Da qualche giorno è tornata la polemica del perché gli stipendi ini Italia non crescono? 32 anni di instabilità non premiano: Berlusconi I (10/05/94 – 17/01/95): votato Dini (17/01/95 – 17/05/96): tecnico Prodi I (17/05/96 – 21/10/98): votato D'Alema I (21/10/98 – 22/10/99): tecnico D'Alema II (22/10/99 – 25/04/00): tecnico con rimpasto Amato II (25/04/00 – 11/05/01): tecnico Berlusconi II (11/06/01 – 23/04/05): votato Berlusconi III (23/04/05 – 17/05/06): votato con rimpasto Prodi II (17/05/06 – 8/05/08): votato Berlusconi IV (8/05/08 – 16/11/11): votato Monti (16/11/11 – 28/04/13): tecnico Letta (28/04/13 – 22/02/14): tecnico Renzi (22/02/14 – 12/12/16): tecnico Gentiloni (12/12/16 – 01/06/18): tecnico Conte I (1/06/18 – 5/11/19): tecnico Conte II (5/09/19 – 13/02/21): tecnico con rimpasto Draghi (13/02/21 – 22/10/22): tecnico Per farla semplice: se salta il Governo salta l'Organo del Cnel quindi gli incontri con le liste sindacali (Cisl, UIL e CGIL) per il rinnovo dei contratti nazionali e la revisione dei "minimi tabellari". In questa legislatura sono stati rinnovati 40 contratti nazionali e rivisti i minimi. Non serve una legge per lo "stipendio minimo" serve stabilità politica e un programma condiviso almeno su questo. Perché la politica, gli adeguamenti salariali se li auto determina a prescindere se l'economia va bene o va male.

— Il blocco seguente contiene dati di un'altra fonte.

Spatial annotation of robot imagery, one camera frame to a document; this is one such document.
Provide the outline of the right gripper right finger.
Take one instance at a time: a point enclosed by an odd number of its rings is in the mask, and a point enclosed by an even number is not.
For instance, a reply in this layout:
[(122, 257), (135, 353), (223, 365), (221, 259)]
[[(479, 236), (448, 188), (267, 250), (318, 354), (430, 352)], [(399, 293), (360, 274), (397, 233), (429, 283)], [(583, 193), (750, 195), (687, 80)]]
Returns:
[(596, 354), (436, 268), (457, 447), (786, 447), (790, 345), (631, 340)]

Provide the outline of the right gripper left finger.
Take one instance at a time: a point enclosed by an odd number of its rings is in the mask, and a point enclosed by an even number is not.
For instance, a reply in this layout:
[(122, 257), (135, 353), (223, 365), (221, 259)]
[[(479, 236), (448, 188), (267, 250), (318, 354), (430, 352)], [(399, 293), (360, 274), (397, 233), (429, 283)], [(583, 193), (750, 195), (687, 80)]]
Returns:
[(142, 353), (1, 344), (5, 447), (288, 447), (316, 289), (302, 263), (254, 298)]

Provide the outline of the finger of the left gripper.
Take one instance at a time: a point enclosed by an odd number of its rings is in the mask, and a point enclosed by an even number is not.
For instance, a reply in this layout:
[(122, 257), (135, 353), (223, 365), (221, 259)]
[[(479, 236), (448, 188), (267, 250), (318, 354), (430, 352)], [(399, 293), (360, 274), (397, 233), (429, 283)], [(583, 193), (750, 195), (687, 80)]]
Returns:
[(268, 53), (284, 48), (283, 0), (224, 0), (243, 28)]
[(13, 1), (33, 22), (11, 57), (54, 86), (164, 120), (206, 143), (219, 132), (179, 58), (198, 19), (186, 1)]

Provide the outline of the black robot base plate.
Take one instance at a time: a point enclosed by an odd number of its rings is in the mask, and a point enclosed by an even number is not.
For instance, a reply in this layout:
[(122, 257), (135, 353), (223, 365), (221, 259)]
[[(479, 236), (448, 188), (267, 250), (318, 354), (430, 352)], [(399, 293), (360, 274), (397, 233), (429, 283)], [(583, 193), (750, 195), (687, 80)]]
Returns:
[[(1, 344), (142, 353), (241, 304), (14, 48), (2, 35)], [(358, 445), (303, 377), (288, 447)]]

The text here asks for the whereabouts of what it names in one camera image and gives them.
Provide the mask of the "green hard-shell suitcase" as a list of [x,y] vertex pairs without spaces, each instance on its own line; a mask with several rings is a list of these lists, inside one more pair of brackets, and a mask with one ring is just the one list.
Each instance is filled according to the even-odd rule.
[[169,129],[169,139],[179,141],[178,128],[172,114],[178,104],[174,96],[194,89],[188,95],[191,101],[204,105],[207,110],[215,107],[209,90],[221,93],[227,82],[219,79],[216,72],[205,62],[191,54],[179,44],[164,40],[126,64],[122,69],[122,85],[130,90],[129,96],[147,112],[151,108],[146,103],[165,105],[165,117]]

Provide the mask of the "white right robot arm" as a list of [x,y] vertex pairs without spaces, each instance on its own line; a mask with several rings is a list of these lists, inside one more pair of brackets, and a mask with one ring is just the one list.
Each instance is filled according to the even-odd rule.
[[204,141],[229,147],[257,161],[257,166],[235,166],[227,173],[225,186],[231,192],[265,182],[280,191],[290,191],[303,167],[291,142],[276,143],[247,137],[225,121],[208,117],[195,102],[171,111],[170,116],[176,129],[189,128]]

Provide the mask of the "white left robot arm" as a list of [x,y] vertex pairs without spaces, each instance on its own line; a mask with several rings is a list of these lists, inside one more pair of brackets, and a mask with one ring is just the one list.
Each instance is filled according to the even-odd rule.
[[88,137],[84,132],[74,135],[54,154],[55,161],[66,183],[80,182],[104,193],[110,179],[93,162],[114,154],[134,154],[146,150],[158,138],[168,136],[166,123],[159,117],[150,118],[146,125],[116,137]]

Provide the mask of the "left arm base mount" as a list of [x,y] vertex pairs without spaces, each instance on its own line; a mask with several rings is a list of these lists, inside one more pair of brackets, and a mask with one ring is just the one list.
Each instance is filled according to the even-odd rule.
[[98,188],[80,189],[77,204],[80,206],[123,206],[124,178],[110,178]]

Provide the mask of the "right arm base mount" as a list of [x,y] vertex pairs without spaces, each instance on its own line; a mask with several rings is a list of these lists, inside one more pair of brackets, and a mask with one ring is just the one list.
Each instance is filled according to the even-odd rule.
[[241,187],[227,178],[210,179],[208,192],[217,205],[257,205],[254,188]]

La stagnazione salariale italiana è un fenomeno che si manifesta, anche, in modo strutturale a partire dalla seconda metà degli anni '90, si consolida nei primi anni 2000 e diventa particolarmente evidente dopo la crisi del 2008 e nel decennio successivo, in un contesto di bassa crescita della produttività, integrazione nei mercati globali e vincoli macroeconomici legati all’ingresso nell’area euro.